■ Prompt ■
Please keep the images out and set down the data exactly as given.

======

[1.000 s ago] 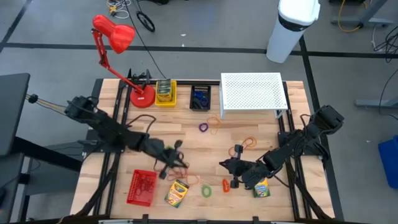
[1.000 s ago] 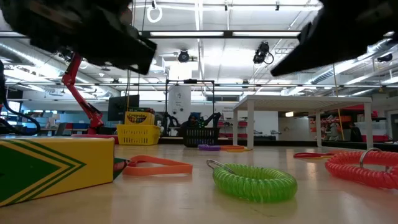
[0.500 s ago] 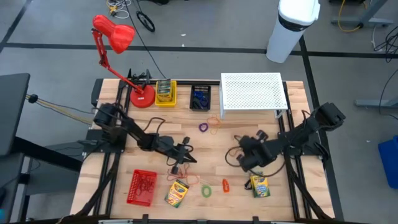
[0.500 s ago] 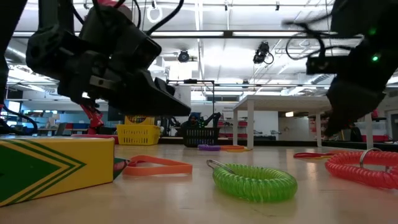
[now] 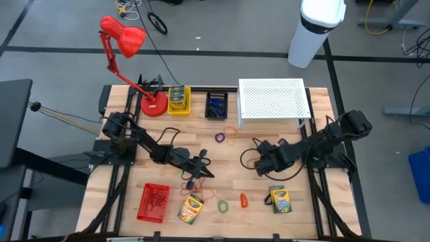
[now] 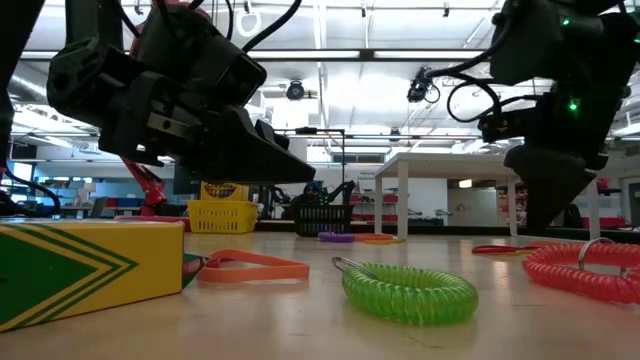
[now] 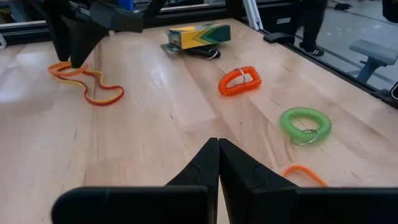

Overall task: Pick & Place Office Desk Supplies
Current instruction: Put the orange rubber band into the red bin

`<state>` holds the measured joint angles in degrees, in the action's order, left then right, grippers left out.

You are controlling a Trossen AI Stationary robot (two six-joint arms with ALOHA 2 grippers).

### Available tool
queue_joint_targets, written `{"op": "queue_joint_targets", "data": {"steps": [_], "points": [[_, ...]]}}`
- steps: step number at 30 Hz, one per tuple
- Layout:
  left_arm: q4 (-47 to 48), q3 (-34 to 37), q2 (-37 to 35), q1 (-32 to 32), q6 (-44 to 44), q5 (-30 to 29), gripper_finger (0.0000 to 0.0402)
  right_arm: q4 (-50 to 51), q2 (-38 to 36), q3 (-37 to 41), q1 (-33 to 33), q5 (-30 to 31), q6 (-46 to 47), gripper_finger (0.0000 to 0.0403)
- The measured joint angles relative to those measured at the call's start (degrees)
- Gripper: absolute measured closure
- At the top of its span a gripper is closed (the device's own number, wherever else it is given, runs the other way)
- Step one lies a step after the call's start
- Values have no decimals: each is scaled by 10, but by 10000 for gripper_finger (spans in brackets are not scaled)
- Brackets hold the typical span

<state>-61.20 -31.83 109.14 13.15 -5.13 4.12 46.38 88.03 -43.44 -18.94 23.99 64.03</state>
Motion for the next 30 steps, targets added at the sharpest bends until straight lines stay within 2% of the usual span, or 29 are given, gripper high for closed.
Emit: {"op": "queue_joint_targets", "data": {"steps": [12,15,18,20,23,30], "points": [[0,0,0,0,8,0,390,-91,0,64,39,-29,-35,305],[-3,0,0,0,16,-8,390,-101,-7,64,37,-26,-50,339],[0,0,0,-1,27,-42,389,-114,-16,68,25,-14,-89,388],[6,0,0,-1,31,-77,386,-123,-24,68,17,-8,-101,392],[8,0,0,-1,36,-113,370,-118,-36,59,2,-7,-103,382],[15,0,0,0,47,-116,301,-99,-63,24,-38,12,-128,393]]}}
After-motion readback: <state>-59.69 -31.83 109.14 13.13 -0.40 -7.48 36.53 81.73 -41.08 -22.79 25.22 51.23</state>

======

■ Answer below ■
[1.000 s ago] 
[1.000 s ago] 
[0.500 s ago] 
[0.500 s ago] 
[now] 
[now] 
[now] 

Overall task: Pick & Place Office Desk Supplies
Current instruction: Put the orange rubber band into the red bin

`<state>` holds the measured joint angles in degrees, in the action's order, left then right, grippers left out.

You are controlling a Trossen AI Stationary robot (two six-joint arms with ALOHA 2 grippers).

### Available tool
queue_joint_targets, written `{"op": "queue_joint_targets", "data": {"steps": [_], "points": [[_, ...]]}}`
- steps: step number at 30 Hz, one per tuple
- Layout:
  left_arm: q4 (-47 to 48), q3 (-34 to 37), q2 (-37 to 35), q1 (-32 to 32), q6 (-44 to 44), q5 (-30 to 29), gripper_finger (0.0000 to 0.0402)
  right_arm: q4 (-50 to 51), q2 (-38 to 36), q3 (-37 to 41), q1 (-33 to 33), q5 (-30 to 31), q6 (-46 to 47), gripper_finger (0.0000 to 0.0403)
- The measured joint angles relative to those measured at the call's start (degrees)
- Gripper: absolute measured closure
- At the top of its span a gripper is closed (the device's own number, wherever else it is given, runs the other way)
- Step one lies a step after the call's start
- Values have no decimals: each is scaled by 10, but by 10000 for gripper_finger (spans in brackets are not scaled)
- Brackets hold the typical span

<state>-61.20 -31.83 109.14 13.15 -5.13 4.12 46.38 88.03 -43.44 -18.94 23.99 64.03</state>
Motion for the next 30 steps, targets added at the sharpest bends until straight lines stay within 2% of the usual span, or 29 are given, gripper high for closed.
Emit: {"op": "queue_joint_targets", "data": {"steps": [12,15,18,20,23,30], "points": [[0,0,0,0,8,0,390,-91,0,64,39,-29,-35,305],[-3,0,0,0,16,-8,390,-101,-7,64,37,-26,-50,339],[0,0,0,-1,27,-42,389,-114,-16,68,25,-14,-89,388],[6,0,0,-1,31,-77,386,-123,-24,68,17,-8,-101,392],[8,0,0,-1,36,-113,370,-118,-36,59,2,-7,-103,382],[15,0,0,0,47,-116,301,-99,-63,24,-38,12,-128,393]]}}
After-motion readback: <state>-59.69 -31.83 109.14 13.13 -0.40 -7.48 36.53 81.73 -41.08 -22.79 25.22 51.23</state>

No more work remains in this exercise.